### [Records contained in a dataset]

========================================

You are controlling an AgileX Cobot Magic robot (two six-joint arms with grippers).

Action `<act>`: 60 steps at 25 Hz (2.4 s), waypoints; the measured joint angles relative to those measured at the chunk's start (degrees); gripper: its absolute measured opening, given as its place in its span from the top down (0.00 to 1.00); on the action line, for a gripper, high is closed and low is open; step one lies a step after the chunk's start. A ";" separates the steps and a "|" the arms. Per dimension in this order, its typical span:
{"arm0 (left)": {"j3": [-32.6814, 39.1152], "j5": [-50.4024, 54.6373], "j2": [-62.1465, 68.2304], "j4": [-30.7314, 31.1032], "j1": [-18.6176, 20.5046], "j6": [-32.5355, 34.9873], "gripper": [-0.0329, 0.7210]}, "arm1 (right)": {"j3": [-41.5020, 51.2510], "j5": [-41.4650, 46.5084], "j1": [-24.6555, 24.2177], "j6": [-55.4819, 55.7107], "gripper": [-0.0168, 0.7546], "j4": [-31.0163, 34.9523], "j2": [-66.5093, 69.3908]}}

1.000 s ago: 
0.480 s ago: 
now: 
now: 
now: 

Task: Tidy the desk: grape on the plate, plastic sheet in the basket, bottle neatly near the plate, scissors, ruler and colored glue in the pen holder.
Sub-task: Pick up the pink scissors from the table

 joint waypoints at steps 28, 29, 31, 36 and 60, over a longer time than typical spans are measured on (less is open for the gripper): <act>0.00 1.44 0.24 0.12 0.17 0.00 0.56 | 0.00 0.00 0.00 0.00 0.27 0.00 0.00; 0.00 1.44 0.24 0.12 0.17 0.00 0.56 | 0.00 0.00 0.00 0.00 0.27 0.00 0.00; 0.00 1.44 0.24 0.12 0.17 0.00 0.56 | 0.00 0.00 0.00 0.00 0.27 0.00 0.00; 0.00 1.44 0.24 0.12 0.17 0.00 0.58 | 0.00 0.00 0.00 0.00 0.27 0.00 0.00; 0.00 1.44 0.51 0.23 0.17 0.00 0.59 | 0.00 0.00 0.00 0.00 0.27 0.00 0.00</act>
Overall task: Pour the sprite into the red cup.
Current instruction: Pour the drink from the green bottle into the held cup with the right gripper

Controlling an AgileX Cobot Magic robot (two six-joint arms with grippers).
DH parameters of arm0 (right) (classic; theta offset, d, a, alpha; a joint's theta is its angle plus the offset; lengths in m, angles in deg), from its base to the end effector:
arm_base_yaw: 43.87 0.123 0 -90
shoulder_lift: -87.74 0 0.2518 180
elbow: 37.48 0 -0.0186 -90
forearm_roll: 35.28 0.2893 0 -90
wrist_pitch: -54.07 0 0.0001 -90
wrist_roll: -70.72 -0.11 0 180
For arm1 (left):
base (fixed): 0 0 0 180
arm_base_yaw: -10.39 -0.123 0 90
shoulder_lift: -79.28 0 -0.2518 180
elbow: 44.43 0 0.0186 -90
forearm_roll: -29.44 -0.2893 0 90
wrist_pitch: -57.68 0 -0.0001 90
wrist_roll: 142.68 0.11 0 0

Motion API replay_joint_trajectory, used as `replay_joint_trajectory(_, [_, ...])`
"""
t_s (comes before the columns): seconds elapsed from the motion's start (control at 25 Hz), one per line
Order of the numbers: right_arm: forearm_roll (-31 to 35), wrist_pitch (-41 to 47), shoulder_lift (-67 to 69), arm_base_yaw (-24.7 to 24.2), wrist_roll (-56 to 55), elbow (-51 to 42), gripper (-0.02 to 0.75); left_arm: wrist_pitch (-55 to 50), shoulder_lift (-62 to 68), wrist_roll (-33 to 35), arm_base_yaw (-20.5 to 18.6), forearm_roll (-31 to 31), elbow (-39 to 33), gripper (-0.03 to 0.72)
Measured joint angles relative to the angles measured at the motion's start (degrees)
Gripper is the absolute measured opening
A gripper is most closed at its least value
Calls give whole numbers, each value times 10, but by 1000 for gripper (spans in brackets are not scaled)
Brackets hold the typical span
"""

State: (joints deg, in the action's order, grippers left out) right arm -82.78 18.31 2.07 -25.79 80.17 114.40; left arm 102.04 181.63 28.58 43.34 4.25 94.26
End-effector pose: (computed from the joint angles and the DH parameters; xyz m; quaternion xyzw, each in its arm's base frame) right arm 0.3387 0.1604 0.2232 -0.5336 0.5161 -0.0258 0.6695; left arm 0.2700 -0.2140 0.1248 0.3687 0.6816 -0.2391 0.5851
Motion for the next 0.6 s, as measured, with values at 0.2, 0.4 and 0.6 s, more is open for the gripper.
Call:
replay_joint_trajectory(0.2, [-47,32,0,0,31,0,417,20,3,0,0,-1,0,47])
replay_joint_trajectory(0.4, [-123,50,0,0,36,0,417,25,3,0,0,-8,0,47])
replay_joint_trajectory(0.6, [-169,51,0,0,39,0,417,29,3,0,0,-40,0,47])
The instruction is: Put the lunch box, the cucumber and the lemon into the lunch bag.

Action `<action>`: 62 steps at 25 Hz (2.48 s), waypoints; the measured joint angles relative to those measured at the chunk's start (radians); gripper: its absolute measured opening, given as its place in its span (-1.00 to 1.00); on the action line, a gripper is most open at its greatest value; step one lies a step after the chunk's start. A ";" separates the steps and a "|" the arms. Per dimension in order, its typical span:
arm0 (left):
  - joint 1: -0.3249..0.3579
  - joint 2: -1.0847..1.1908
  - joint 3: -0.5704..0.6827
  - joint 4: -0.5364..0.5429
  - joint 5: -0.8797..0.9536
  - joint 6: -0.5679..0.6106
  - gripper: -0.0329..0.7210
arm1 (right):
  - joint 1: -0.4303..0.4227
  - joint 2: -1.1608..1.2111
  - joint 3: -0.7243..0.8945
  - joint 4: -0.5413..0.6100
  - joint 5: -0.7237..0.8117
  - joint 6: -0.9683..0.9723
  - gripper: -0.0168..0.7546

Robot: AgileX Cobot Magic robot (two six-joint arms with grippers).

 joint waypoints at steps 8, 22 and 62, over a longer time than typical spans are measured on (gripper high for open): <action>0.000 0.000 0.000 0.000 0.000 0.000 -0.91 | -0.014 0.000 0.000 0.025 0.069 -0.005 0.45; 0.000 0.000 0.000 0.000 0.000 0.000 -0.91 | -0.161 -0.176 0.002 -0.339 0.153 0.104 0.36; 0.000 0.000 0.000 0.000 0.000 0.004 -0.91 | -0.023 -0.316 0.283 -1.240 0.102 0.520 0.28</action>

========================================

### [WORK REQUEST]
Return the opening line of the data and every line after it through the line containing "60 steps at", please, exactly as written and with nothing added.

### [ANSWER TO THIS TASK]
You are controlling an AgileX Cobot Magic robot (two six-joint arms with grippers).

Action `<act>`: 60 steps at 25 Hz (2.4 s), waypoints; the measured joint angles relative to those measured at the chunk's start (degrees); gripper: its absolute measured opening, given as its place in its span from the top down (0.00 to 1.00); on the action line, for a gripper, high is closed and low is open; step one lies a step after the chunk's start. A ";" separates the steps and a "|" the arms. Per dimension in this order, its typical span:

No more output will be produced.